Esse funcionamento reduz os movimentos excessivos da carroceria e contribui para uma condução mais confortável. No entanto, em situações de uso severo, o sistema pode apresentar uma limitação importante.
Segundo a Nakata, o aquecimento excessivo do óleo pode favorecer a formação de bolhas de ar no interior do amortecedor, fenômeno conhecido como aeração. Quando isso acontece, a eficiência do componente diminui, comprometendo o desempenho da suspensão.
De acordo com Leandro Leite, coordenador de assistência técnica da fabricante, esse efeito pode ocorrer durante trabalhos intensos, reduzindo a capacidade de amortecimento. Atualmente, os modelos convencionais continuam sendo amplamente utilizados em caminhões e ônibus.
Pressurizados oferecem resposta mais rápida
Para minimizar esse problema, surgiram os amortecedores pressurizados. Nesse tipo de componente, além do óleo hidráulico, há a presença de gás nitrogênio sob baixa pressão.
A função do gás é manter o fluido constantemente pressurizado. Assim, reduz a formação de vazios internos e evitando o fenômeno da cavitação. Dessa forma, o amortecedor preserva sua capacidade de funcionamento mesmo quando submetido a temperaturas elevadas e condições mais severas de uso.

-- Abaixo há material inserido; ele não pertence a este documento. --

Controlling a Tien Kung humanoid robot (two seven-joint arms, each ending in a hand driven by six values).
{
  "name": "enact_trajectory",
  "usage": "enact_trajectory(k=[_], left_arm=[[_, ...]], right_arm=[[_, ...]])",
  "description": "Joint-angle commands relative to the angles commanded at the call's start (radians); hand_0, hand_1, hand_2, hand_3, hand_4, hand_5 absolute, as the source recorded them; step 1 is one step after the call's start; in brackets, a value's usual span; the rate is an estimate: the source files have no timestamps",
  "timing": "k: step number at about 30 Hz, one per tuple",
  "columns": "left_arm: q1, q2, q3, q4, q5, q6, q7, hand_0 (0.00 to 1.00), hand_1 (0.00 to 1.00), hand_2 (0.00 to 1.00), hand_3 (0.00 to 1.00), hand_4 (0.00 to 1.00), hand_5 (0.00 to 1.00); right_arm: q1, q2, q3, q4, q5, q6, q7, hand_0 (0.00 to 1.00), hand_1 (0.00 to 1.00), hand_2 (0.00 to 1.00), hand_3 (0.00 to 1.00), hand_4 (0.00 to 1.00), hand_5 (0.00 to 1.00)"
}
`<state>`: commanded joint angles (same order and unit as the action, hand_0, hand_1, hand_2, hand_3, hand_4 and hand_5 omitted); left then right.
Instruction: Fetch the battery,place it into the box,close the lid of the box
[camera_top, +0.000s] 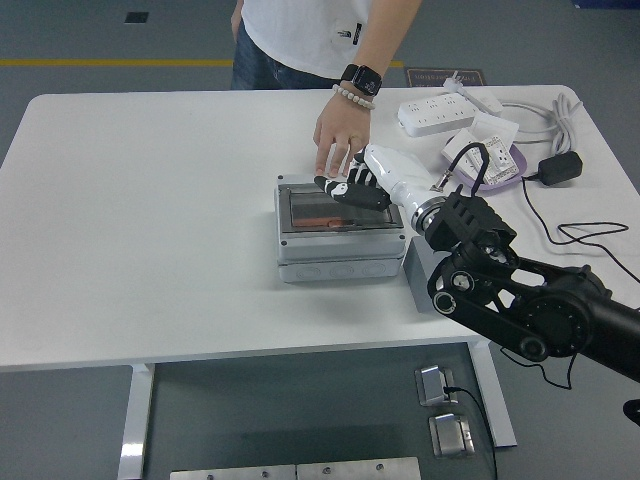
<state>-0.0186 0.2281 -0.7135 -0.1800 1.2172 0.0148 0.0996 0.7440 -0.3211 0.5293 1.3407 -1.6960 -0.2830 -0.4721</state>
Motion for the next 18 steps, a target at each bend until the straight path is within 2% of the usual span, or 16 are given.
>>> enact_trajectory(k=[12, 16, 18], left_arm=[[0.003, -0.006, -0.01, 0.0, 0.009, -0.001, 0.003, 0.389, 0.601, 0.527, 0.481, 0.002, 0.002], [0.006, -0.009, -0.015, 0.0, 0.012, -0.001, 0.005, 0.39, 0.6, 0.527, 0.481, 0.002, 0.002], [0.008, -0.01, -0.017, 0.0, 0.014, -0.001, 0.006, 0.39, 0.6, 0.527, 0.481, 0.002, 0.002]], right_arm=[[-0.072, -0.05, 0.202, 0.025, -0.058, 0.012, 0.015, 0.299, 0.376, 0.387, 0.365, 0.839, 0.914], [-0.108, -0.07, 0.286, 0.02, -0.046, -0.024, 0.068, 0.293, 0.371, 0.382, 0.378, 0.839, 0.92], [-0.13, -0.074, 0.332, 0.017, -0.02, -0.063, 0.111, 0.293, 0.371, 0.382, 0.378, 0.839, 0.92]])
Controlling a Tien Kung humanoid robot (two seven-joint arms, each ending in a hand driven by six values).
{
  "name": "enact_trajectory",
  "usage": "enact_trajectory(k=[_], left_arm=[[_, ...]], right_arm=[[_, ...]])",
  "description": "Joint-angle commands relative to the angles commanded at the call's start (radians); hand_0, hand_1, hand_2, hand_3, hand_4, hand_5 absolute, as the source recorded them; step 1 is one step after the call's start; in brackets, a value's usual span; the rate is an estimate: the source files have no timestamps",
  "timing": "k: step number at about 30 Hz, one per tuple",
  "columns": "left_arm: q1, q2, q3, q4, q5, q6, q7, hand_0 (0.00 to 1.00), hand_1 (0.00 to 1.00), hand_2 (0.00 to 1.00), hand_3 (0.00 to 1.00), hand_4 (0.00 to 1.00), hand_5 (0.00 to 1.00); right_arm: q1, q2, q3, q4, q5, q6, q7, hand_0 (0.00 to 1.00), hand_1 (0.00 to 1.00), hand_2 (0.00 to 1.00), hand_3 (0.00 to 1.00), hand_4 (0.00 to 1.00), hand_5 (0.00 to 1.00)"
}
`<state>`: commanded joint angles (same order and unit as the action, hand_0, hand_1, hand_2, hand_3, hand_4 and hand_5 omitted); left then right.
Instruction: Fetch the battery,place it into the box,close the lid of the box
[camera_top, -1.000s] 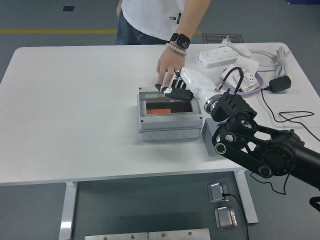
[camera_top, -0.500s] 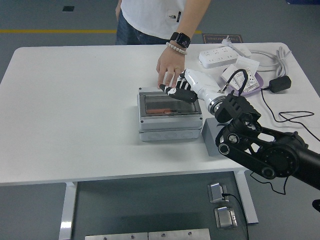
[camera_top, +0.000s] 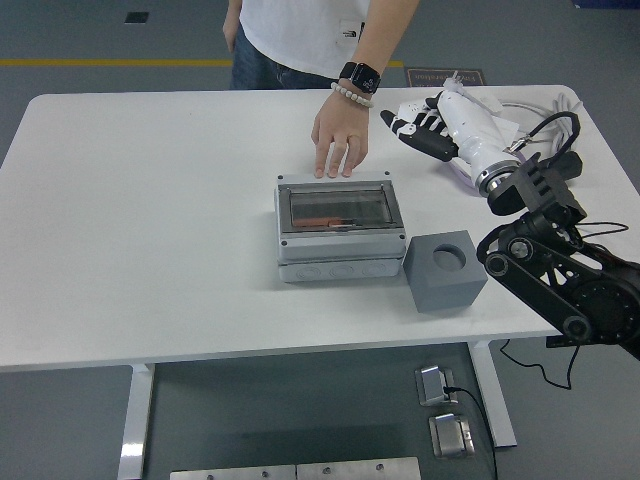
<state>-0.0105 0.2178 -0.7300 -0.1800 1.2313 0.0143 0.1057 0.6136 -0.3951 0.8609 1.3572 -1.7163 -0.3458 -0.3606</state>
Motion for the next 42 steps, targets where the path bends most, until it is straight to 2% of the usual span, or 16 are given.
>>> enact_trajectory(k=[6, 8, 10, 12, 13, 14, 15, 18, 19, 24, 25, 27, 30, 31, 42], left_arm=[[0.008, -0.004, -0.007, 0.0, 0.005, 0.002, 0.002, 0.39, 0.601, 0.528, 0.481, 0.002, 0.002], [0.01, -0.005, -0.009, 0.0, 0.006, 0.003, 0.002, 0.391, 0.601, 0.528, 0.482, 0.002, 0.002], [0.012, -0.006, -0.009, 0.0, 0.004, 0.004, 0.001, 0.391, 0.601, 0.528, 0.482, 0.002, 0.002], [0.014, -0.007, -0.009, 0.0, 0.003, 0.005, 0.0, 0.391, 0.601, 0.528, 0.482, 0.002, 0.002], [0.015, -0.007, -0.009, 0.0, 0.002, 0.006, 0.0, 0.391, 0.601, 0.528, 0.482, 0.002, 0.002], [0.016, -0.008, -0.009, 0.0, 0.001, 0.006, -0.001, 0.391, 0.601, 0.528, 0.482, 0.002, 0.002], [0.016, -0.008, -0.01, 0.0, 0.0, 0.007, -0.001, 0.391, 0.601, 0.528, 0.482, 0.002, 0.002], [0.018, -0.009, -0.01, 0.0, -0.001, 0.008, -0.002, 0.391, 0.601, 0.528, 0.482, 0.002, 0.002], [0.018, -0.009, -0.01, 0.0, -0.001, 0.009, -0.002, 0.39, 0.601, 0.528, 0.481, 0.002, 0.002], [0.024, -0.012, -0.014, 0.0, -0.003, 0.012, -0.003, 0.39, 0.601, 0.528, 0.481, 0.002, 0.002], [0.025, -0.013, -0.014, 0.0, -0.004, 0.012, -0.003, 0.391, 0.601, 0.527, 0.479, 0.002, 0.002], [0.027, -0.013, -0.015, 0.0, -0.006, 0.014, -0.003, 0.391, 0.601, 0.527, 0.479, 0.002, 0.002], [0.031, -0.012, -0.018, 0.0, -0.007, 0.017, -0.003, 0.391, 0.601, 0.527, 0.479, 0.002, 0.002], [0.033, -0.011, -0.018, 0.0, -0.008, 0.017, -0.003, 0.39, 0.599, 0.527, 0.481, 0.002, 0.002], [0.051, 0.002, -0.023, 0.0, -0.006, 0.02, -0.001, 0.39, 0.599, 0.528, 0.481, 0.002, 0.002]], right_arm=[[-0.073, 0.008, 0.116, -0.008, 0.134, -0.118, 0.149, 0.289, 0.367, 0.381, 0.399, 0.843, 0.918], [-0.104, 0.019, 0.161, -0.02, 0.21, -0.16, 0.226, 0.291, 0.367, 0.396, 0.415, 0.843, 0.911], [-0.132, 0.032, 0.198, -0.032, 0.288, -0.178, 0.304, 0.291, 0.367, 0.396, 0.415, 0.843, 0.911], [-0.16, 0.047, 0.223, -0.046, 0.352, -0.164, 0.368, 0.291, 0.367, 0.396, 0.415, 0.843, 0.911], [-0.174, 0.054, 0.232, -0.052, 0.394, -0.153, 0.41, 0.339, 0.377, 0.417, 0.455, 0.846, 0.911], [-0.184, 0.058, 0.236, -0.055, 0.43, -0.142, 0.446, 0.339, 0.377, 0.417, 0.455, 0.846, 0.911], [-0.202, 0.065, 0.241, -0.06, 0.484, -0.12, 0.5, 0.339, 0.377, 0.417, 0.455, 0.846, 0.911], [-0.233, 0.07, 0.246, -0.066, 0.589, -0.079, 0.603, 0.339, 0.377, 0.417, 0.455, 0.846, 0.911], [-0.242, 0.071, 0.247, -0.068, 0.625, -0.069, 0.636, 0.407, 0.44, 0.47, 0.527, 0.852, 0.92], [-0.286, 0.067, 0.258, -0.072, 0.824, -0.039, 0.778, 0.407, 0.44, 0.47, 0.527, 0.852, 0.92], [-0.29, 0.066, 0.26, -0.072, 0.855, -0.036, 0.796, 0.519, 0.525, 0.544, 0.622, 0.861, 0.919], [-0.3, 0.064, 0.264, -0.069, 0.918, -0.031, 0.816, 0.519, 0.525, 0.544, 0.622, 0.861, 0.919], [-0.308, 0.059, 0.265, -0.062, 0.982, -0.023, 0.806, 0.519, 0.525, 0.544, 0.622, 0.861, 0.919], [-0.31, 0.058, 0.265, -0.059, 0.997, -0.022, 0.799, 0.545, 0.558, 0.587, 0.649, 0.872, 0.917], [-0.337, 0.047, 0.263, -0.044, 1.009, -0.007, 0.741, 0.563, 0.578, 0.603, 0.66, 0.883, 0.902]])
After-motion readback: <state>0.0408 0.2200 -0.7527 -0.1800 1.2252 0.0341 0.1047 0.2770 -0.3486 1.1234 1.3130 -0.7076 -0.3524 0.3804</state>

Na prática, isso proporciona respostas mais rápidas às irregularidades do piso, maior controle dos movimentos das rodas e mais estabilidade em situações como curvas, frenagens e mudanças bruscas de direção. Outro benefício apontado pela fabricante é a maior durabilidade, já que o nitrogênio ajuda a preservar as características do fluido por mais tempo.
Inclusive, alguns veículos de categoria superior utilizam amortecedores eletrônicos. Nesses sistemas, sensores e uma central eletrônica ajustam automaticamente o nível de amortecimento conforme fatores como velocidade, carga a bordo, condição do pavimento e modo de condução selecionado. Apesar do ganho em conforto e estabilidade, o custo de manutenção costuma ser elevado.
Atenção aos detalhes
Independentemente do tipo de amortecedor instalado no veículo, a manutenção preventiva continua sendo indispensável. A recomendação da Nakata é realizar inspeções no sistema de suspensão, em média, a cada 10 mil quilômetros ou conforme o intervalo previsto no manual da montadora do carro.
Vazamentos de óleo, aumento da distância de frenagem, excesso de balanço da carroceria, perda de estabilidade em curvas, ruídos na suspensão e desgaste irregular dos pneus estão entre os principais sinais de que os amortecedores precisam de atenção. Ignorar esses sintomas pode comprometer a dirigibilidade do veículo e aumentar os riscos durante a condução.